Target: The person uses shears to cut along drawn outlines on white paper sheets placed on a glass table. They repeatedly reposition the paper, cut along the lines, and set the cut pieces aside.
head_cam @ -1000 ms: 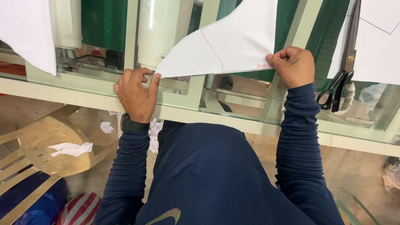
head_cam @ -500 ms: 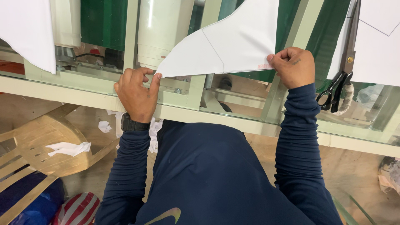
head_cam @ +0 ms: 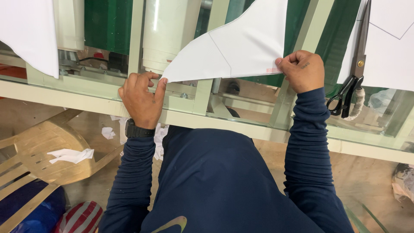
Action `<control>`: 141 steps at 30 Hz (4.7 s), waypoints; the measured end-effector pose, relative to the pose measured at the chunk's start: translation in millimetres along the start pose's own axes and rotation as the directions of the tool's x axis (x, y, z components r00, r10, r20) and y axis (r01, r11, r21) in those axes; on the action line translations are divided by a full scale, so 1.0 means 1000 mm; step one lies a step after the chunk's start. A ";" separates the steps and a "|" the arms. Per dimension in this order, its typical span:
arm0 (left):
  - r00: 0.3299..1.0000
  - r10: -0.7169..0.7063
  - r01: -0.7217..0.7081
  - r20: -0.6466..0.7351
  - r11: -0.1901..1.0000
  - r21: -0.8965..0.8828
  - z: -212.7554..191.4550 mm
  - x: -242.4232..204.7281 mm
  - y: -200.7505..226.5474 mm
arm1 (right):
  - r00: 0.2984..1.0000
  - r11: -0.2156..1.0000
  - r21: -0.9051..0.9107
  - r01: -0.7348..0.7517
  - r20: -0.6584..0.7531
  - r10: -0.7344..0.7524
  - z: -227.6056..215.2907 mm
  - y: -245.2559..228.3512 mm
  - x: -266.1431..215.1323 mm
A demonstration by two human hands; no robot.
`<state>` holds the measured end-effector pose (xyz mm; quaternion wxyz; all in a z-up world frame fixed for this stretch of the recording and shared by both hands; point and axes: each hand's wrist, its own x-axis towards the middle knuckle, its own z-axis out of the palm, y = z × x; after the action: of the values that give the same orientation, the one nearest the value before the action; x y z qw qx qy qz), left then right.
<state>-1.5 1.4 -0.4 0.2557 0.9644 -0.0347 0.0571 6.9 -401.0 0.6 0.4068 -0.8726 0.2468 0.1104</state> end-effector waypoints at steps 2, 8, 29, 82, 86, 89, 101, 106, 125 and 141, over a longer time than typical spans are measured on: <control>1.000 0.008 -0.008 -0.003 1.000 -0.004 0.000 0.000 0.000 | 1.000 1.000 -0.005 0.018 -0.002 -0.018 -0.001 0.000 0.000; 1.000 0.010 -0.010 -0.005 1.000 -0.011 0.000 -0.001 0.000 | 1.000 1.000 -0.004 0.014 0.000 -0.014 -0.001 -0.001 -0.001; 0.999 0.029 -0.029 -0.015 1.000 -0.001 0.000 -0.002 -0.001 | 0.998 0.998 -0.002 0.061 -0.033 -0.061 0.002 0.004 -0.002; 0.810 0.542 -0.566 0.225 0.822 0.059 0.058 0.023 0.070 | 0.532 0.522 -0.104 0.847 0.151 -0.833 0.077 -0.069 -0.006; 0.809 0.542 -0.569 0.229 0.819 0.071 0.059 0.021 0.070 | 0.550 0.530 -0.163 0.832 0.131 -0.825 0.057 -0.044 0.023; 0.814 0.534 -0.560 0.229 0.826 0.064 0.057 0.021 0.069 | 0.583 0.553 -0.234 0.799 0.079 -0.809 0.038 -0.026 0.046; 0.812 0.529 -0.559 0.248 0.826 0.070 0.058 0.020 0.070 | 0.601 0.538 -0.477 0.695 -0.024 -0.799 0.036 -0.008 0.040; 0.812 0.535 -0.563 0.234 0.824 0.070 0.058 0.021 0.070 | 0.622 0.565 -0.478 0.673 -0.046 -0.781 0.033 -0.013 0.048; 0.815 0.540 -0.563 0.212 0.824 0.063 0.058 0.020 0.070 | 0.407 0.369 -0.399 0.840 0.014 -0.913 0.052 -0.050 0.082; 0.817 0.529 -0.554 0.231 0.831 0.055 0.057 0.021 0.070 | 0.500 0.458 -0.343 0.820 0.039 -0.865 0.063 -0.068 0.074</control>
<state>17.9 -88.2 -12.8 0.1654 0.9287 -0.3305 0.0293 106.0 -340.9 -25.0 0.2434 -0.9378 -0.2110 -0.1292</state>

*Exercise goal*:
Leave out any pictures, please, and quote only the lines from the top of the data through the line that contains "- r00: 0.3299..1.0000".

*Worked solution*:
Target: The person uses shears to cut along drawn outlines on white paper sheets placed on a glass table. They repeatedly reposition the paper, cut along the lines, and set the cut pieces aside.
head_cam @ -1000 ms: 
head_cam @ -500 ms: 
head_cam @ +0 ms: 
Action `<control>`: 141 steps at 30 Hz (4.7 s), waypoints; the measured end-effector pose, relative to the pose measured at the chunk's start: translation in millimetres along the start pose's own axes and rotation as the directions of the tool's x axis (x, y, z components r00, r10, r20) and y axis (r01, r11, r21) in those axes; on the action line translations are divided by a full scale, so 1.0 means 1000 mm; step one lies a step after the chunk's start. A ";" separates the steps and a "|" the arms. Per dimension in this order, its typical span:
arm0 (left):
  - r00: 0.3299..1.0000

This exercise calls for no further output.